[[ Data for this task, beginning ]]
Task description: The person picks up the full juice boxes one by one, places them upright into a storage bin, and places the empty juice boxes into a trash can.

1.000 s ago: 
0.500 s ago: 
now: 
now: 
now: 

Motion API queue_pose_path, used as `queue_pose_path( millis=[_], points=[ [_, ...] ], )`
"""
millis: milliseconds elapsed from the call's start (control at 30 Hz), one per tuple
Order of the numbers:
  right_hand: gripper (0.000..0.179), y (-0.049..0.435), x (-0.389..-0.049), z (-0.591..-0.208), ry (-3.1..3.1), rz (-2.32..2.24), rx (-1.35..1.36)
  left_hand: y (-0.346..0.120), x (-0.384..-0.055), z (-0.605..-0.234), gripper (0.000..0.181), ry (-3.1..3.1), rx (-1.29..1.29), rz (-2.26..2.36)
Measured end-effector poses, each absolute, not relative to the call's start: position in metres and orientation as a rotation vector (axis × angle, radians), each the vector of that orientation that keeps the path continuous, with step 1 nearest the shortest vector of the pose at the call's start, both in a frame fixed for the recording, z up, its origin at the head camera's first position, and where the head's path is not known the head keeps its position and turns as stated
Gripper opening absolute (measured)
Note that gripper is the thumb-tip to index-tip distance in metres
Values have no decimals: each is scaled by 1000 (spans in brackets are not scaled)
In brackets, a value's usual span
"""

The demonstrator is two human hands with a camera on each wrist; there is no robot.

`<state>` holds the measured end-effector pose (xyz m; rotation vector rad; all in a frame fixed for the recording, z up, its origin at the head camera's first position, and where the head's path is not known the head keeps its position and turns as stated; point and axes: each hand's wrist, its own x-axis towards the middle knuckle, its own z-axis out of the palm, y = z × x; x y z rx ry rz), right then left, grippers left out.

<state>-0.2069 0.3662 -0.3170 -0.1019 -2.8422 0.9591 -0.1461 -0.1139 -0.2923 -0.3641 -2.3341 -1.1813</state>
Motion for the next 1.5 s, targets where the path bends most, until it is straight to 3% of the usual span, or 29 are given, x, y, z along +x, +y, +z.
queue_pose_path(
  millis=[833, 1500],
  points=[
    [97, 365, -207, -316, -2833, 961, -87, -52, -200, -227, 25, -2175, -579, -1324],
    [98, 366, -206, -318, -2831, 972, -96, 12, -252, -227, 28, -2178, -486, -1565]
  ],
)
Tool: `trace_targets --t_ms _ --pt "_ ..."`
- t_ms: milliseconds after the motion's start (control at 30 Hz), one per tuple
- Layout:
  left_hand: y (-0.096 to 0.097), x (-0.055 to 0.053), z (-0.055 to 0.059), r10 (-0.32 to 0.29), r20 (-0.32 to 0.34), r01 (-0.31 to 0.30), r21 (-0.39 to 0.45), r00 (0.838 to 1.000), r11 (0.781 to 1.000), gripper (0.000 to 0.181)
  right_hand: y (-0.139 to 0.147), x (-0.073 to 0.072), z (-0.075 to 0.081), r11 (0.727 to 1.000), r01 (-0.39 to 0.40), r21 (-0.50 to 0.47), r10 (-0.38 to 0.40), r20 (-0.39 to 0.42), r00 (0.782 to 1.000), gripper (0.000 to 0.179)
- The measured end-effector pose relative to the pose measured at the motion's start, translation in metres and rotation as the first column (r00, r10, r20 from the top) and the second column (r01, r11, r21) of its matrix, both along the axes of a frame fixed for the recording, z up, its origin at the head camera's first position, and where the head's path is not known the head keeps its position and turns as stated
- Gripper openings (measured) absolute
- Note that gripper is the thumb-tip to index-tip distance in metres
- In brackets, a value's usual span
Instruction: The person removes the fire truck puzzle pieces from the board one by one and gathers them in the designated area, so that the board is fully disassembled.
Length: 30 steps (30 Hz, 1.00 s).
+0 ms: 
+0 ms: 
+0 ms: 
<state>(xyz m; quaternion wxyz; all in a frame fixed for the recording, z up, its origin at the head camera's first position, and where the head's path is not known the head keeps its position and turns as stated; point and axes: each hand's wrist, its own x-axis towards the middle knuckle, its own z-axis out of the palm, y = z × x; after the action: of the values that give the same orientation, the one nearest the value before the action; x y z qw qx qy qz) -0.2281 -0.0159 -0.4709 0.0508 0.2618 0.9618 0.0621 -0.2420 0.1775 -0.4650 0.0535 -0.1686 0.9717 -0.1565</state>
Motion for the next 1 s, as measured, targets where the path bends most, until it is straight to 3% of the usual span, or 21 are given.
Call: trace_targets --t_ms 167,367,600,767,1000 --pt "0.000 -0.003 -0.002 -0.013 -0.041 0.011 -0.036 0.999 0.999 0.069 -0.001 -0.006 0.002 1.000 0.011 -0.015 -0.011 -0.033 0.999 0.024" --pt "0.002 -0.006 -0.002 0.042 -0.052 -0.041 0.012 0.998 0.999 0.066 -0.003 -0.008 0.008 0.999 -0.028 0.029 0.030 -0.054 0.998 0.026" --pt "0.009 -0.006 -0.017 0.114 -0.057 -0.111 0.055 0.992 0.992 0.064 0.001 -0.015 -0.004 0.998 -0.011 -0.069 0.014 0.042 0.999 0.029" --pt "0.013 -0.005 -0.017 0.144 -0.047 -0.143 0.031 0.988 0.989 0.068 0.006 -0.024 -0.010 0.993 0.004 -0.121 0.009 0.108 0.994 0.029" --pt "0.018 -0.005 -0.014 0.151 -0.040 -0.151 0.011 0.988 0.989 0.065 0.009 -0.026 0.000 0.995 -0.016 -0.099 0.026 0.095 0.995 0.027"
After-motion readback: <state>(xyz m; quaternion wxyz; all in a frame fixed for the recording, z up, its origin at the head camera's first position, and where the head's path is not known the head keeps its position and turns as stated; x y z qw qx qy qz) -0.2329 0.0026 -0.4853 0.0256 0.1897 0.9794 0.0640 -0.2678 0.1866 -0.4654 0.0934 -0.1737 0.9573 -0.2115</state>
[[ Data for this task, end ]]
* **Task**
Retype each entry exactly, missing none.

* **Exercise result**
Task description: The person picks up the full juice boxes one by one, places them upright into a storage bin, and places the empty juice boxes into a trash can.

1.000 s ago: 
0.500 s ago: 
now: 
now: 
now: 

Motion API queue_pose_path, used as `queue_pose_path( millis=[_], points=[ [_, ...] ], )`
"""
millis: milliseconds elapsed from the call's start (control at 30 Hz), one per tuple
Order of the numbers:
  right_hand: gripper (0.000..0.179), y (-0.049..0.435), x (-0.389..-0.049), z (-0.591..-0.208), ry (-3.1..3.1), rz (-2.32..2.24), rx (-1.35..1.36)
  left_hand: y (-0.346..0.120), x (-0.384..-0.055), z (-0.605..-0.234), gripper (0.000..0.181), ry (-3.1..3.1), rx (-1.29..1.29), rz (-2.26..2.36)
Measured end-effector poses, each absolute, not relative to the call's start: position in metres and orientation as a rotation vector (axis × angle, radians), each the vector of that orientation that keeps the path continuous, with step 1 nearest the shortest vector of the pose at the call's start, both in a frame fixed for the recording, z up, its origin at the head camera's first position, and where the head's path is not known the head keeps its position and turns as stated
Gripper opening absolute (measured)
Note that gripper is the thumb-tip to index-tip distance in metres
Values have no decimals: each is scaled by 1000 (spans in brackets are not scaled)
In brackets, a value's usual span
"""

The demonstrator is two human hands with a camera on each wrist; there is no robot.

`<state>` holds the measured end-effector pose (xyz m; rotation vector rad; all in a frame fixed for the recording, z up, its origin at the head camera's first position, and where the head's path is not known the head keeps its position and turns as stated; point and axes: each hand's wrist, its own x-axis towards the middle knuckle, its own z-axis out of the palm, y = z × x; x y z rx ry rz), right then left, grippers left out.

<state>-0.2069 0.3662 -0.3170 -0.1019 -2.8422 0.9591 -0.1461 -0.1139 -0.2923 -0.3641 -2.3341 -1.1813</state>
Motion for the next 1.5 s, targets where the path bends most, until it is straight to 3% of the usual span, or 29 are given, x, y, z along +x, +y, +z.
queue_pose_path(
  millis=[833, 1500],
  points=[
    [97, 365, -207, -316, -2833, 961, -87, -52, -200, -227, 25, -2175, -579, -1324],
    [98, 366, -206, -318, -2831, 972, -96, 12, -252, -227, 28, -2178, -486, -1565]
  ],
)
Tool: `trace_targets --t_ms _ --pt "_ ..."`
- t_ms: milliseconds after the motion's start (control at 30 Hz), one per tuple
- Layout:
  left_hand: y (-0.096 to 0.097), x (-0.055 to 0.053), z (-0.055 to 0.059), r10 (-0.32 to 0.29), r20 (-0.32 to 0.34), r01 (-0.31 to 0.30), r21 (-0.39 to 0.45), r00 (0.838 to 1.000), r11 (0.781 to 1.000), gripper (0.000 to 0.181)
  right_hand: y (-0.139 to 0.147), x (-0.073 to 0.072), z (-0.075 to 0.081), r11 (0.727 to 1.000), r01 (-0.39 to 0.40), r21 (-0.50 to 0.47), r10 (-0.38 to 0.40), r20 (-0.39 to 0.42), r00 (0.782 to 1.000), gripper (0.000 to 0.179)
- The measured end-effector pose relative to the pose measured at the motion's start, translation in metres and rotation as the first column (r00, r10, r20 from the top) and the second column (r01, r11, r21) of its matrix, both along the axes of a frame fixed for the recording, z up, its origin at the head camera's first position, and where the head's path is not known the head keeps its position and turns as stated
- Gripper openings (measured) absolute
- Note that gripper is the thumb-tip to index-tip distance in metres
- In brackets, a value's usual span
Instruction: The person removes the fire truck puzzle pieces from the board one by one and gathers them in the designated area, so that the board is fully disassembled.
Length: 30 steps (30 Hz, 1.00 s).
+0 ms: 
+0 ms: 
+0 ms: 
<state>(xyz m; quaternion wxyz; all in a frame fixed for the recording, z up, its origin at the head camera's first position, and where the head's path is not known the head keeps its position and turns as stated; point and axes: each hand's wrist, its own x-axis towards the middle knuckle, its own z-axis out of the palm, y = z × x; after the action: of the values that give the same orientation, the one nearest the value before the action; x y z qw qx qy qz) -0.2281 -0.0159 -0.4709 0.0508 0.2618 0.9618 0.0621 -0.2420 0.1775 -0.4650 0.0535 -0.1686 0.9717 -0.1565</state>
Motion for the next 1 s, as measured, targets where the path bends most, until it is straight to 3% of the usual span, or 21 are given.
Call: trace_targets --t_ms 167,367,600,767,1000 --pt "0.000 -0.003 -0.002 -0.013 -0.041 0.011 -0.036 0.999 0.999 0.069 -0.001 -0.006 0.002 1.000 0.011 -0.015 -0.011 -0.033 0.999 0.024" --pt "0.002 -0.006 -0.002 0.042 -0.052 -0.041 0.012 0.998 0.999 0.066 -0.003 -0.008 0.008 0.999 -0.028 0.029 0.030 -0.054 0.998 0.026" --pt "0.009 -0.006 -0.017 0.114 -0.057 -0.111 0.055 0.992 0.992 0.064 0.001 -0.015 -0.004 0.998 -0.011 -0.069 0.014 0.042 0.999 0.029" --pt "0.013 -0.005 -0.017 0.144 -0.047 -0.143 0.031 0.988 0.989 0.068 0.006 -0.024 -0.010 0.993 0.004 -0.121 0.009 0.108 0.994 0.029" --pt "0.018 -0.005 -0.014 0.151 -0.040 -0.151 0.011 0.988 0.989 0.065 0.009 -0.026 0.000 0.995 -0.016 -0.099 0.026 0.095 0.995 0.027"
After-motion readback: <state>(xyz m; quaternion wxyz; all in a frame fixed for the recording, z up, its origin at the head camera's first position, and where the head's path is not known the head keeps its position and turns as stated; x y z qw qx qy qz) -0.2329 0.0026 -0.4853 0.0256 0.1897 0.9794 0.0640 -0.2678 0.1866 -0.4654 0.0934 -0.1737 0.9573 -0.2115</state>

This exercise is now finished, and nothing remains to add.